The Geeuwpoldermolen is what the Dutch describe as a spinnenkop (English: spiderhead mill). It is a small hollow post mill winded by a winch. The four common sails have a span of 12.20 m and are carried on a wooden windshaft. The brake wheel on the windshaft drives the wallower at the top of the upright shaft in the body, which passed through the main post into the substructure.
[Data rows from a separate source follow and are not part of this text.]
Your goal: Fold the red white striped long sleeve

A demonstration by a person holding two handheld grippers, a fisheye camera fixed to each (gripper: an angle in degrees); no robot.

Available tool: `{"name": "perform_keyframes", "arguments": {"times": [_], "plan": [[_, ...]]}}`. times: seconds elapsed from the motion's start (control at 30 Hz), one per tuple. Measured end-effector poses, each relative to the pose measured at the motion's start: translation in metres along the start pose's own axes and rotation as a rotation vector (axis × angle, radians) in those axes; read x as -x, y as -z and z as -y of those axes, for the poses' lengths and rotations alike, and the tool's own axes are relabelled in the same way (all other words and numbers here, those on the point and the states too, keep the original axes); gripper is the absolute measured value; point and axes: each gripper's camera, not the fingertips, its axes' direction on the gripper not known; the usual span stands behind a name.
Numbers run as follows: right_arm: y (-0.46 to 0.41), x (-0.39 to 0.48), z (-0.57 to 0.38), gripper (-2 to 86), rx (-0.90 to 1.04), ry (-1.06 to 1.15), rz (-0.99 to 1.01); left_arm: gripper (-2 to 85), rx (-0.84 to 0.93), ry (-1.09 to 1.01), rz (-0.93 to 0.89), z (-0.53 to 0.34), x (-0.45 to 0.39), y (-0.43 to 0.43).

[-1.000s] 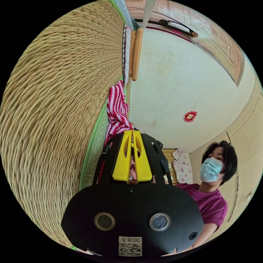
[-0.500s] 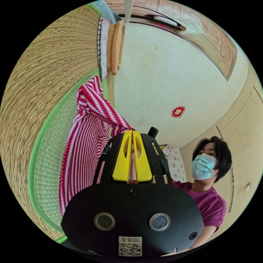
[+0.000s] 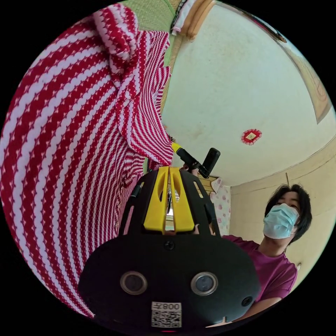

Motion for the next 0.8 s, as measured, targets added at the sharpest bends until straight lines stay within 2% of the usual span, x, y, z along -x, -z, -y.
{"name": "perform_keyframes", "arguments": {"times": [0.23, 0.4, 0.43, 0.6, 0.8], "plan": [[0.006, -0.012, -0.004, 1.0, -0.021, 0.039, -0.02, 0.2, 0.022, -0.029, -0.025, -0.006, -0.005, -0.048], [-0.04, -0.047, 0.001, 1.4, 0.02, -0.037, -0.103, 0.3, -0.026, -0.017, 0.203, 0.001, 0.016, -0.062], [-0.056, -0.06, 0.0, 1.7, 0.047, -0.078, -0.106, 0.3, -0.033, -0.007, 0.203, 0.001, 0.019, -0.063], [-0.077, -0.081, -0.033, 5.0, -0.03, -0.105, 0.017, 0.9, -0.007, -0.057, 0.268, 0.003, 0.017, -0.08], [-0.116, -0.096, -0.058, 7.9, -0.065, -0.141, 0.071, 1.6, 0.033, -0.064, 0.276, 0.005, 0.021, -0.107]]}}
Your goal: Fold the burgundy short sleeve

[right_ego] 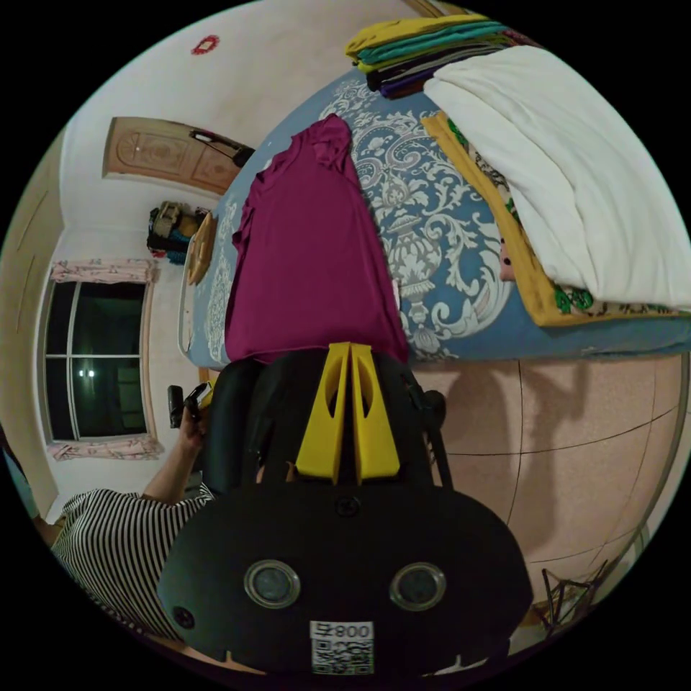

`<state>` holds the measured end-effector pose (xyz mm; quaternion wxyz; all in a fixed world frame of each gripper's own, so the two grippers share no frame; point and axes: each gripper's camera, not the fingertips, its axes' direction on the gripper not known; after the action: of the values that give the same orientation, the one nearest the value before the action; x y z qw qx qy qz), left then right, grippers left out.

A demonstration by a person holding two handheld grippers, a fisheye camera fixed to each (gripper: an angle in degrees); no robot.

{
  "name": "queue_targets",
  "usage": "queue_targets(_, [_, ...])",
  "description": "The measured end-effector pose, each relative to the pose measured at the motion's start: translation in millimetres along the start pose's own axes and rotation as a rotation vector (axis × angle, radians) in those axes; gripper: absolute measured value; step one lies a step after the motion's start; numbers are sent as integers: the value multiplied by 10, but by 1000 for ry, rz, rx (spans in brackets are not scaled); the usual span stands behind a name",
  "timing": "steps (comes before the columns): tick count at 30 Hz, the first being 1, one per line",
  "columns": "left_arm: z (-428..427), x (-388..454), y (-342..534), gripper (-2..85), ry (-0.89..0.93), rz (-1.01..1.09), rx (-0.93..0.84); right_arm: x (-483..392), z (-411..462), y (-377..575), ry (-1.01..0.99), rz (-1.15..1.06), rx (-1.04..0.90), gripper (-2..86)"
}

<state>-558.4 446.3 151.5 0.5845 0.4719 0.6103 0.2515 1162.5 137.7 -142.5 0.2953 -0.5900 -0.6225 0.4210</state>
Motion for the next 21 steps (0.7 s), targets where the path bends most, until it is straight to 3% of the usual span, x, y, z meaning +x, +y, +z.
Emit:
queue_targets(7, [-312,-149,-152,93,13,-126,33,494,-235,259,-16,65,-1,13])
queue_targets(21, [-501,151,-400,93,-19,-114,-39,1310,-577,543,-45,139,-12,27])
At the bottom of the upright shaft, the crown wheel drives the Archimedes' screw. The screw is 1 m in diameter.
Both body and substructure are weatherboarded with boulders attached to the four lower corners by chains to protect it against blowing over in a storm. It is supported on four brick pillars.

==Public access==
The mill is open to the public by appointment. It is located on the bank of the Prinses Margriet Canal and can only be reached by boat.